Travis Hirschi published the first major empirical study of religion and deviance/crime

in 1969. Recently a study among approximately 300 females from a St Louis Municipal Drug Court System was assembled to re-examine Hirschi’s social control theory and the link between religiosity and substance abuse (Jones, Webb, Lasopa, Striley, and Cottler, 2018). In addition to the studying of the relationship between religiosity and deviance/crime in society, it was found that self-control may enhance both religiosity and obedience to rules of law or social norms. Sisters Teaching Options for Prevention, STOP, whose aim is to reduce drug use and risky behaviors among females engaged in a therapeutic justice program to rehabilitate instead of incarceration using variables of religiosity, socio-demographics, and past 30-day drug use. Factually, religion in prison has focused on two issues: whether inmates’ level of religiosity affects prison behavior and if religiosity reduces the likelihood of post-release arrest (i.e., recidivism). Three standards measured religiosity: advice sought from a member of a religious community member in the past 12 months, religion/spirituality was significant in their lives, and sometimes or often attend religious services in the past 12 months. The socio-demographics of the females, 70% were African American, a third, 33% were 30 years old or younger, and 46% did not have a high school diploma, 76% have instability in housing, 72% left home before the age of 15 (Jones et al. 2018). Sadly, these were contributing factors to drug-using behaviors. The drugs of choice among the program participants were crack cocaine and marijuana. In this program, religiosity was associated as a functioning likelihood suppressor of recent substance abuse. As other successful on-going programs such as Alcoholics Anonymous (AA) and Narcotics Anonymous (NA) that both are reflective of the spiritual theory (Jones et al. 2018).

Conclusion

The criminal justice system is flawed. Visibility is essential for public awareness of our most vulnerable populations, racial, cultural, and gender minorities, which are consistently harmed by marginalization. Legislative changes and sentencing practices have widened the net for women offenders and the rate of recidivism. There is little to nothing about “corrections” in women’s prisons today. US women’s prisons primarily “serve” to house women with drug problems from poverty-stricken backgrounds, while the entire system is highly racialized.

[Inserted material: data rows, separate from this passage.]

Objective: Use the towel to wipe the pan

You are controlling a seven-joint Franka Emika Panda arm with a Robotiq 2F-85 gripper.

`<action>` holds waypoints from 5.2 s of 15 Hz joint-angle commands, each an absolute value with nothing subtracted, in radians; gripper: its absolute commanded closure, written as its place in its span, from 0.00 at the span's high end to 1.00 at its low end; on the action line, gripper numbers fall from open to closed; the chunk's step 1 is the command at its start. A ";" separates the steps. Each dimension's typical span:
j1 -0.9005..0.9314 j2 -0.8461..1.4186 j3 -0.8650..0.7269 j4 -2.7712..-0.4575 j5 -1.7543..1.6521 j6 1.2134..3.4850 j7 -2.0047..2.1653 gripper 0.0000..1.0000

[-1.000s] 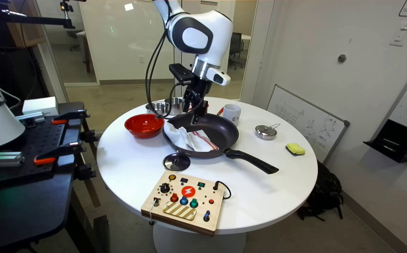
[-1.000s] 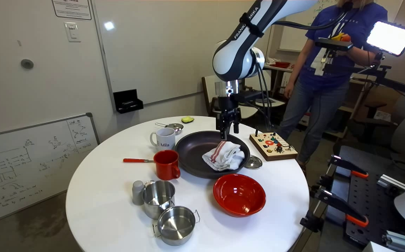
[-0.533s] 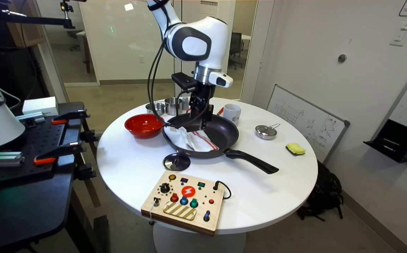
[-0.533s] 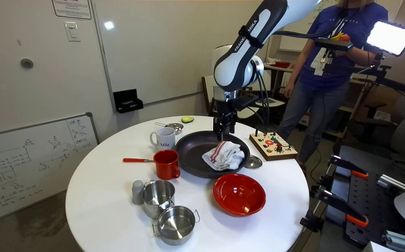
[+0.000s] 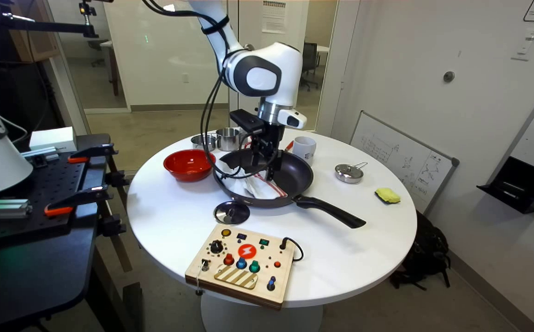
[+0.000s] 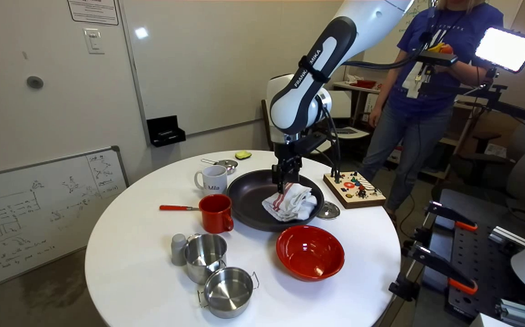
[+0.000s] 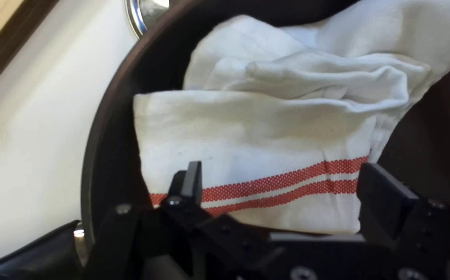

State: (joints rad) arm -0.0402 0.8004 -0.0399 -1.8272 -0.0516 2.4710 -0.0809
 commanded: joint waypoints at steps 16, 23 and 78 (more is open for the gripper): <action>-0.045 1.020 -0.029 -1.510 -0.174 2.231 -0.262 0.03; -0.053 1.014 -0.018 -1.547 -0.297 2.458 -0.413 0.04; -0.042 0.912 0.136 -1.626 -0.284 2.175 -1.346 0.04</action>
State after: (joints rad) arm -0.0322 0.8821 0.1136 -1.6864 -0.3484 2.2079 -1.3228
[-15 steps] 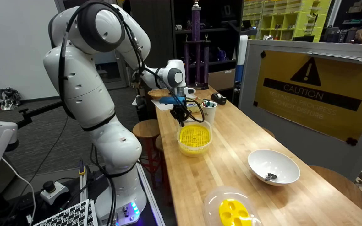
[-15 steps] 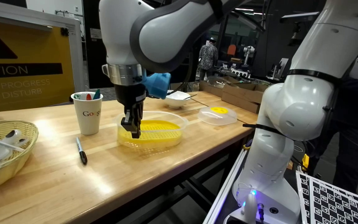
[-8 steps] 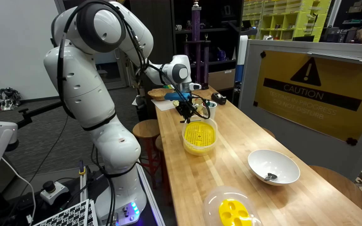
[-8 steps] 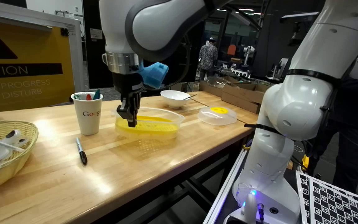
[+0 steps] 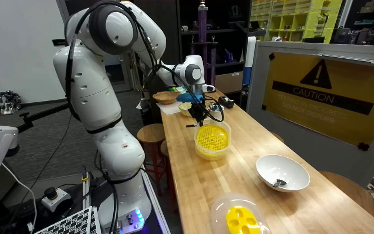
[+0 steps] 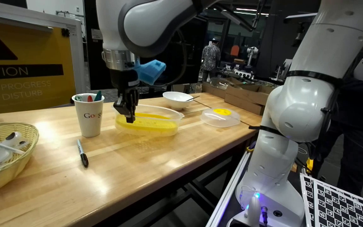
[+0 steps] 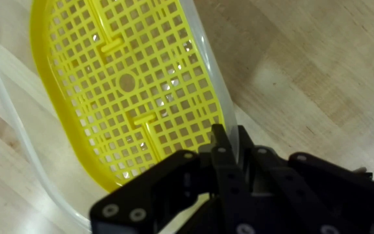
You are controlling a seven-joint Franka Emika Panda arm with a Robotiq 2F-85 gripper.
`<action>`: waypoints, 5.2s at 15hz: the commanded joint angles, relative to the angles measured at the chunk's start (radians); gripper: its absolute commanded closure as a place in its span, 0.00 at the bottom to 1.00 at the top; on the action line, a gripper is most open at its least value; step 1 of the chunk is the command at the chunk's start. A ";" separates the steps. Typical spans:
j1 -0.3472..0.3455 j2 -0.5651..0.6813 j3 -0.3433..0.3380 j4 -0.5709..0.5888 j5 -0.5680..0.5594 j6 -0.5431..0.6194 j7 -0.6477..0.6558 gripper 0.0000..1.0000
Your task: Move the lunchbox forward
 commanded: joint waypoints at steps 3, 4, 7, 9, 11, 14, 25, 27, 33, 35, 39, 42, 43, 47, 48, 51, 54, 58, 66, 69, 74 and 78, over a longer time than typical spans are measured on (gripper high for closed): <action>-0.006 0.072 -0.020 0.136 -0.030 -0.064 0.024 0.98; -0.005 0.076 -0.021 0.158 -0.029 -0.073 0.024 0.98; 0.000 0.094 -0.022 0.223 -0.029 -0.096 0.026 0.98; 0.003 0.104 -0.021 0.255 -0.030 -0.111 0.026 0.98; 0.004 0.115 -0.020 0.276 -0.033 -0.119 0.029 0.98; 0.000 0.138 -0.028 0.307 -0.015 -0.138 0.039 0.98; -0.042 0.216 -0.108 0.393 -0.006 -0.175 0.076 0.98; -0.041 0.231 -0.114 0.424 -0.010 -0.189 0.080 0.98; -0.031 0.286 -0.118 0.513 -0.014 -0.221 0.093 0.98; -0.028 0.316 -0.119 0.546 -0.016 -0.231 0.102 0.98; -0.022 0.386 -0.124 0.613 -0.012 -0.254 0.110 0.98; -0.017 0.434 -0.129 0.666 -0.015 -0.275 0.119 0.98; -0.014 0.447 -0.130 0.682 -0.015 -0.280 0.122 0.98; -0.008 0.488 -0.136 0.736 -0.014 -0.302 0.123 0.98; -0.006 0.495 -0.137 0.746 -0.013 -0.308 0.123 0.65; -0.003 0.507 -0.138 0.771 -0.009 -0.321 0.125 0.54; -0.002 0.514 -0.139 0.788 -0.007 -0.326 0.125 0.35; 0.000 0.518 -0.140 0.800 -0.005 -0.329 0.131 0.08; -0.009 0.519 -0.153 0.817 0.014 -0.336 0.156 0.00; -0.005 0.521 -0.157 0.822 0.014 -0.334 0.175 0.00; -0.004 0.522 -0.157 0.828 0.023 -0.322 0.209 0.00; -0.036 0.439 -0.169 0.739 0.035 -0.309 0.190 0.00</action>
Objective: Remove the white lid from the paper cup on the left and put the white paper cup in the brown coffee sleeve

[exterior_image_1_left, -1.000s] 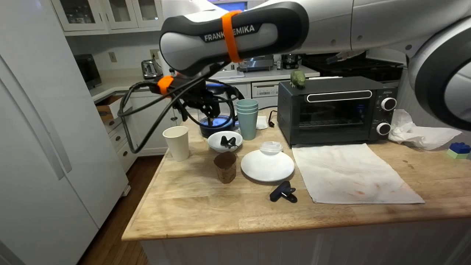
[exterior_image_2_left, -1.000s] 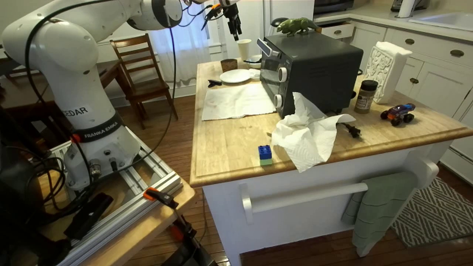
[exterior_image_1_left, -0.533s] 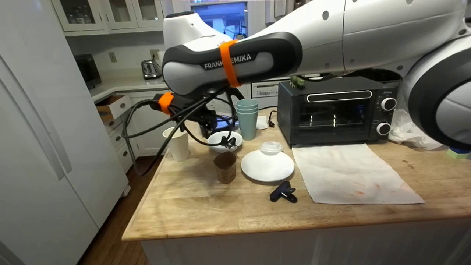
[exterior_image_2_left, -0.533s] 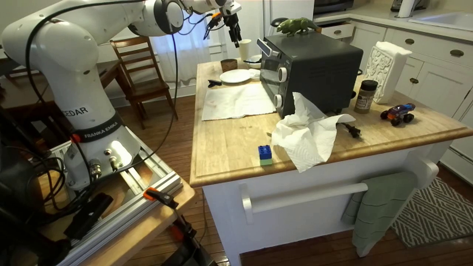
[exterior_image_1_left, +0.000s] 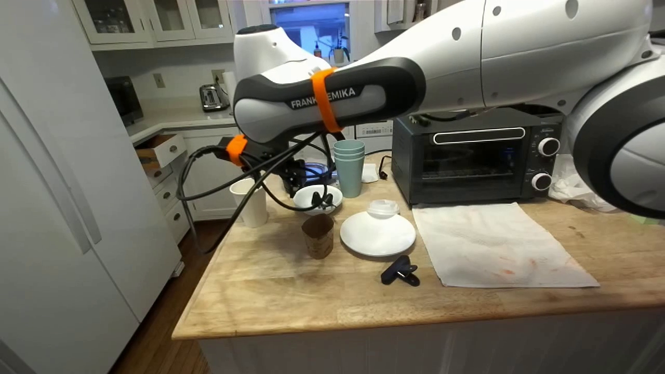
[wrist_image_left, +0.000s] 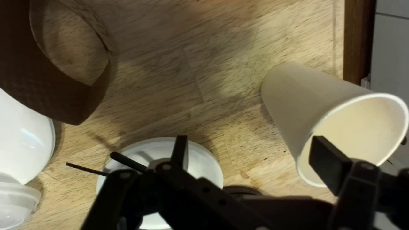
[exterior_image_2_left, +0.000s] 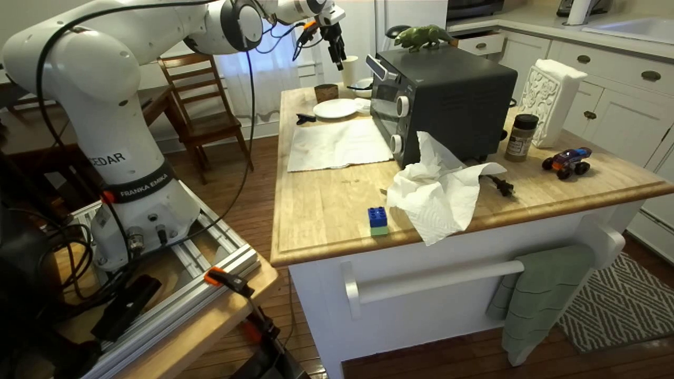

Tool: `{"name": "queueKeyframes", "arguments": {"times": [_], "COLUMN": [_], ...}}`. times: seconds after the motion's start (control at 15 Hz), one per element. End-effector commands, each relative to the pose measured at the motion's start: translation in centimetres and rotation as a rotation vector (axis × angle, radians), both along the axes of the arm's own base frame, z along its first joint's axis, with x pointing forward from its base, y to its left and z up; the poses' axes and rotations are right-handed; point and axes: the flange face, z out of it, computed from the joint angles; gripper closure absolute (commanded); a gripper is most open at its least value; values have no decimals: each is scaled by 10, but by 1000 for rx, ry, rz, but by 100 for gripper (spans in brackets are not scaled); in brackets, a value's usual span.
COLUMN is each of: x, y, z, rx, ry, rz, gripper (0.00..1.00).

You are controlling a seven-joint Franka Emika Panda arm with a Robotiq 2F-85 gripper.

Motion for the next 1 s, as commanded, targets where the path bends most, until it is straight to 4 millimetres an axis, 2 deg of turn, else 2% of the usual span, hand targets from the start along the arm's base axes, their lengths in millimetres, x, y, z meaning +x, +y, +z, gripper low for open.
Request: {"name": "queueKeyframes", "arguments": {"times": [0.0,0.6,0.87,0.93], "x": [3,6,6,7], "y": [-3,1,-1,-2], "z": [-2,-13,-12,-12], "rx": [18,65,64,65], "ry": [-25,-66,-71,-71], "rz": [-17,-61,-74,-79], "gripper": [4,10,18,23]}}
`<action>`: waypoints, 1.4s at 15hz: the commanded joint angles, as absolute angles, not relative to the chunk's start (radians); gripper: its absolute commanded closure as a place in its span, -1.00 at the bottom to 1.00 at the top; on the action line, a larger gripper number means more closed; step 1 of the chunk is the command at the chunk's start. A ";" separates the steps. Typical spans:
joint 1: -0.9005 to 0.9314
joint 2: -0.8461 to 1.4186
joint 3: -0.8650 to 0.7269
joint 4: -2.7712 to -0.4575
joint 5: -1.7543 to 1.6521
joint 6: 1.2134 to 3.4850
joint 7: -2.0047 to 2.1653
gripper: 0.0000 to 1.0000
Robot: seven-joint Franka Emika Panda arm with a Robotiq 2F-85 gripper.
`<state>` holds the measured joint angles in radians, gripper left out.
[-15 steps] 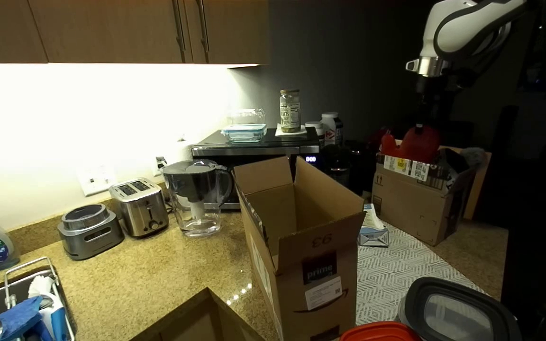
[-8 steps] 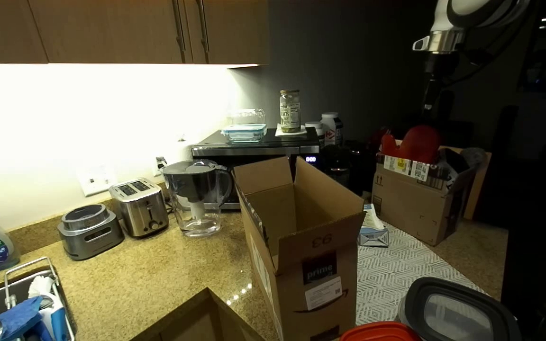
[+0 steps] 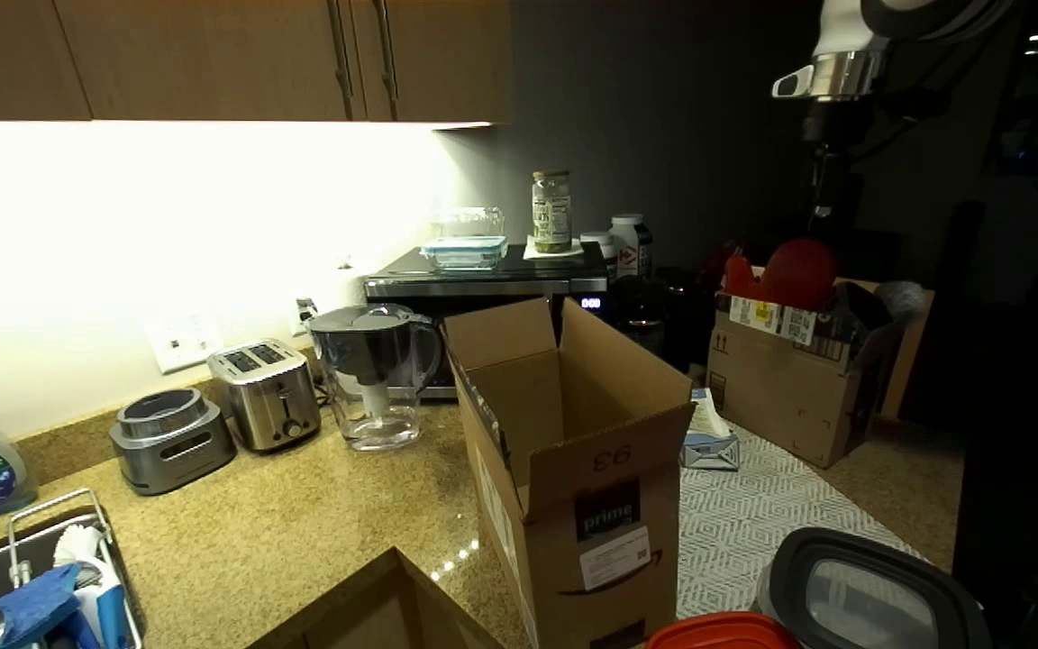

For any woman, incarcerated or not, pregnancy is a painful physical experience. Therefore, the Eighth Amendment and the Due Process Clause that take into consideration the “dignity of man” now includes pregnant women rather than sacrificing them to unnecessarily harsh and inhumane conditions.

The disproportionate number of African American women in prison occurs because of the lack of enough income, education, abusive backgrounds, prejudice, domestic violence, and drugs.

A stark realization in criminal justice systems is to provide adequate judicial access for disabled persons, regardless of gender. There must be suitable training for those who work as law enforcers, including police and correctional officers, to accommodate the needs of persons with disabilities.

Both religiosity and self- control have independent influences on misconduct and deviation from social norms. Nevertheless, precisely what it is about the mechanisms of religiosity that leads to greater conformity indeed remains an open question.

Therefore, although every single minute and aspect of prisoners’ lives are measured, regulated, and controlled, the gap between expectation and reality creates a dissonance for people who experience prejudice; however, not to confront bias can have a suppressive effect on the perception of bias.